**What you will do**
Whenever a line below mentions the word "things", that line should be copied.

**Recorded information**

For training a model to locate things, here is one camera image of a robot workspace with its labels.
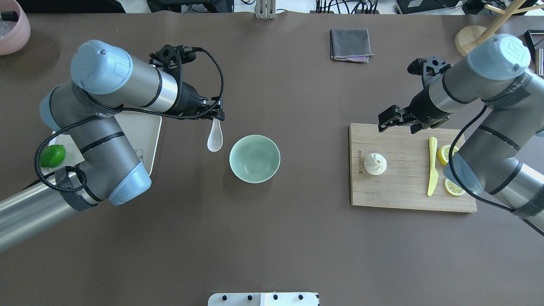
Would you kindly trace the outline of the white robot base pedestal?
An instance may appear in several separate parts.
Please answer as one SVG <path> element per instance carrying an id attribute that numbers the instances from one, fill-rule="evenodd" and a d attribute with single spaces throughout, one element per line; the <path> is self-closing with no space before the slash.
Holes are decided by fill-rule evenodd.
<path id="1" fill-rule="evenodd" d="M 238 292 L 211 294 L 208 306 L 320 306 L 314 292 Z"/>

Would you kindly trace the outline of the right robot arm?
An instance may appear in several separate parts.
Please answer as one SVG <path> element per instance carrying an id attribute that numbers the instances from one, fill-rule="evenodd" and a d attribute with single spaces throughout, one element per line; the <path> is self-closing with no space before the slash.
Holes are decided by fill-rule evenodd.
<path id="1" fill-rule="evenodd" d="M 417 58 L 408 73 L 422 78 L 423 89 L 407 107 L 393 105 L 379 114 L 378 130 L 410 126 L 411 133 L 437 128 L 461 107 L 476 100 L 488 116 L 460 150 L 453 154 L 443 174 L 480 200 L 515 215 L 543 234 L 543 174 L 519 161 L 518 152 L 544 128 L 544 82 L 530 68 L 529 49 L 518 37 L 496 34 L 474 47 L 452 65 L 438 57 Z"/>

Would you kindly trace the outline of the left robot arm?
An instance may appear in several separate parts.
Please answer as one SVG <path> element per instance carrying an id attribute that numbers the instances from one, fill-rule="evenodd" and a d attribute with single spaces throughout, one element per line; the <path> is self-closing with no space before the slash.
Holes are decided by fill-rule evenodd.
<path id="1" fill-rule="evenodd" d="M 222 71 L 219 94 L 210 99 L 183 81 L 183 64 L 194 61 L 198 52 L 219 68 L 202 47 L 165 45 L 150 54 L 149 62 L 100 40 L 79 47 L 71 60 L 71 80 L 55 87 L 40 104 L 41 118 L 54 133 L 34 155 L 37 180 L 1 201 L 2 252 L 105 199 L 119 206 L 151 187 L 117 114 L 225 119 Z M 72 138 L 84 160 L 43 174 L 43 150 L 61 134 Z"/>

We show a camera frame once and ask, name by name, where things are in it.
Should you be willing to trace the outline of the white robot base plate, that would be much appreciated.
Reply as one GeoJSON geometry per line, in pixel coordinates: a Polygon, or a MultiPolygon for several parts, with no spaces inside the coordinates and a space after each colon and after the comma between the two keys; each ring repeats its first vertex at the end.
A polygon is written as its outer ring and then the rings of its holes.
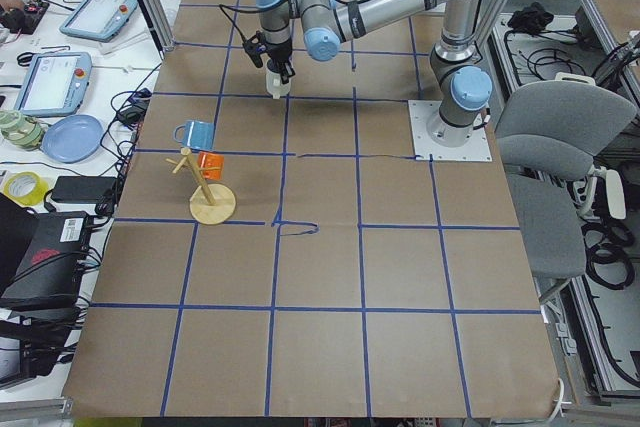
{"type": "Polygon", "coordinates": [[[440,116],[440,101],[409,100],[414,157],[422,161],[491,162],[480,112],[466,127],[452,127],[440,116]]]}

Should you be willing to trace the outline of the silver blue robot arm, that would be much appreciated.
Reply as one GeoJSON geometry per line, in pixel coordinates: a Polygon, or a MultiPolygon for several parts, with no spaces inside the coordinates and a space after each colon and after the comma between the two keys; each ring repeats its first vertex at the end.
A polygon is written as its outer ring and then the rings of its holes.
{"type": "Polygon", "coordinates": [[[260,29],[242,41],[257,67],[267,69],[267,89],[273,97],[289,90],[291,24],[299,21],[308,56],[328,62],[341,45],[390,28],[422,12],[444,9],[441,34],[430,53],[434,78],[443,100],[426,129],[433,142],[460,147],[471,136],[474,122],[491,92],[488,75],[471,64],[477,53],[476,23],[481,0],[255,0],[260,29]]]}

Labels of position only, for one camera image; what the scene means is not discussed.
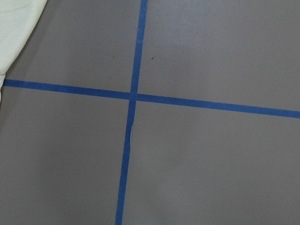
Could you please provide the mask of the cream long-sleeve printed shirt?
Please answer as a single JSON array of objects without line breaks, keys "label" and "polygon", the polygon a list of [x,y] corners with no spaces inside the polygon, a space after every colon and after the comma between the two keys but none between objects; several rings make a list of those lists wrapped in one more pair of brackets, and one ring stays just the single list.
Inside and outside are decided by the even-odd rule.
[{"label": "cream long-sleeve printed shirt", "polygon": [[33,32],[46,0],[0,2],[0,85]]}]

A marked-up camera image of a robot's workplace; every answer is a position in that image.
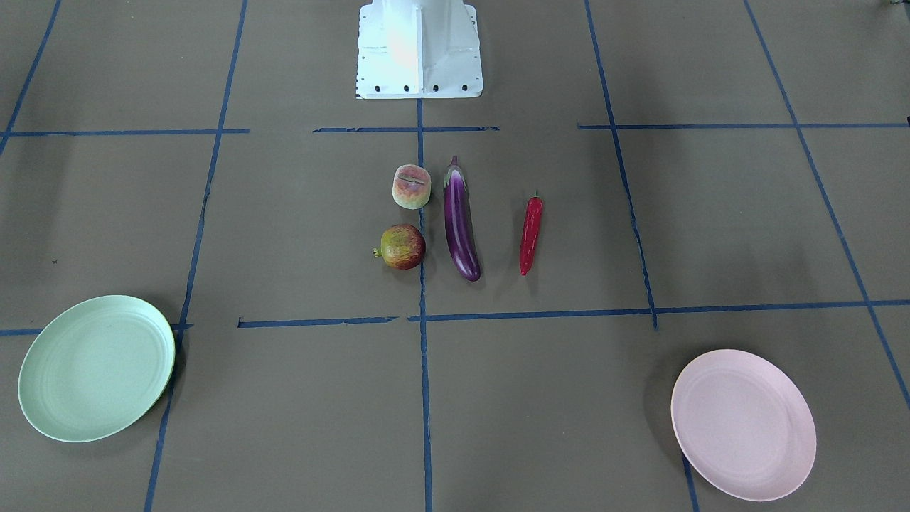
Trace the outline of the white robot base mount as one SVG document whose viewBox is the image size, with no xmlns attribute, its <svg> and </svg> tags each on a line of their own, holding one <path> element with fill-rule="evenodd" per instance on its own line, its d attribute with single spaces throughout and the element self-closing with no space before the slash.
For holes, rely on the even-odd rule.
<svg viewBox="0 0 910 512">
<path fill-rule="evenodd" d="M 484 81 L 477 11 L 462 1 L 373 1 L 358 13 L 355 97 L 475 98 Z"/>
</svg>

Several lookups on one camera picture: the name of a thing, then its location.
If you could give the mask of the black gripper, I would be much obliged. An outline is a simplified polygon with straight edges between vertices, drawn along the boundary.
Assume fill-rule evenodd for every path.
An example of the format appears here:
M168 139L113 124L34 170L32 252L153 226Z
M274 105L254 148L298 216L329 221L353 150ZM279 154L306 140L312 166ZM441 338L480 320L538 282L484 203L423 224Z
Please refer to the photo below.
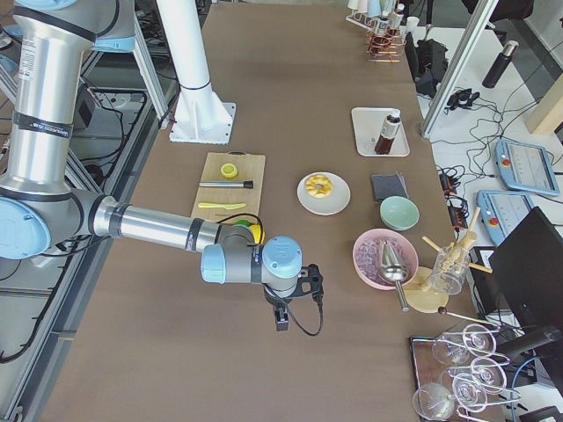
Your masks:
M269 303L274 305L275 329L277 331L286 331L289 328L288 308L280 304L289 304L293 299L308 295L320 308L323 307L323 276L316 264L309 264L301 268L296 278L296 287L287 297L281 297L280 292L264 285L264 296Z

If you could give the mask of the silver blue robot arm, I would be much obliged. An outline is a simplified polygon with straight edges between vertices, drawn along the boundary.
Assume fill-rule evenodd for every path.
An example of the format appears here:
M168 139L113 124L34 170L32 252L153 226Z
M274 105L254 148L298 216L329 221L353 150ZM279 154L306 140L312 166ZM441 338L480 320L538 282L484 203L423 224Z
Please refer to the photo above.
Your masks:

---

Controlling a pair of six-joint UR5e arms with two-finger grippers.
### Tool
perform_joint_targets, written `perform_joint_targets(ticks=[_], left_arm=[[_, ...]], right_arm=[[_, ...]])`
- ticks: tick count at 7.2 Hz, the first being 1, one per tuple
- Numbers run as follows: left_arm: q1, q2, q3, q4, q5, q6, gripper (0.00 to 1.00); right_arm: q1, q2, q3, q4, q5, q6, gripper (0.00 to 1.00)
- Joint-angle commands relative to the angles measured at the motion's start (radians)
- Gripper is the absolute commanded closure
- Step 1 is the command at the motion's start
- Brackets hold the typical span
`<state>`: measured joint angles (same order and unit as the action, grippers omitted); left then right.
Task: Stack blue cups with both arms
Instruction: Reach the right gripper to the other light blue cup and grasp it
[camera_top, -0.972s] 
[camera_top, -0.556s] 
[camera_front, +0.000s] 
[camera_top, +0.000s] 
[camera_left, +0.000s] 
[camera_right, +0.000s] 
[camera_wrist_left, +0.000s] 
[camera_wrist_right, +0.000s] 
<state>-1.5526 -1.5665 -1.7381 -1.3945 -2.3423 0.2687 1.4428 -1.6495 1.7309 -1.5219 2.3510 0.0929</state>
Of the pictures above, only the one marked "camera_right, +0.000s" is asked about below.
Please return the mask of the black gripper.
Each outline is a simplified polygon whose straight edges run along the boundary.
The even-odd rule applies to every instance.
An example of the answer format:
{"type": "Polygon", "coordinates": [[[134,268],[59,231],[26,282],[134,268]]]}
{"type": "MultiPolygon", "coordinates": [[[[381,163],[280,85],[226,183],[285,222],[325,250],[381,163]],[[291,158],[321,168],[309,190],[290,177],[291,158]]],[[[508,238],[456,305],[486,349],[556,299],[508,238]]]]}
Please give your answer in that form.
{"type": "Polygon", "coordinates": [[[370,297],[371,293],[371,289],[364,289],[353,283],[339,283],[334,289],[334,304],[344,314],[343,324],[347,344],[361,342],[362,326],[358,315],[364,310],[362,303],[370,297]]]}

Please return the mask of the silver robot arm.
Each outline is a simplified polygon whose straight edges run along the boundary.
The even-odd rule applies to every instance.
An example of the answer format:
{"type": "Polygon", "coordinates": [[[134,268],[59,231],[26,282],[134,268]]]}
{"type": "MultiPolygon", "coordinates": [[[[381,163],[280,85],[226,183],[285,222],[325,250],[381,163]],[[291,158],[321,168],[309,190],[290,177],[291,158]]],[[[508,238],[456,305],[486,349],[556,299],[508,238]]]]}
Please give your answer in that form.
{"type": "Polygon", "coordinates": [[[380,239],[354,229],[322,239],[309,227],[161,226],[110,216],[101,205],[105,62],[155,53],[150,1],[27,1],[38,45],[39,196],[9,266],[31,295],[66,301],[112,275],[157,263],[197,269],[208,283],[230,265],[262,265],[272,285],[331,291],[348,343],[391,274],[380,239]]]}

**Final answer**
For training a model to locate things, here is one camera image of a robot workspace with its labels.
We show a camera frame once and ask, name by name, where things are in it.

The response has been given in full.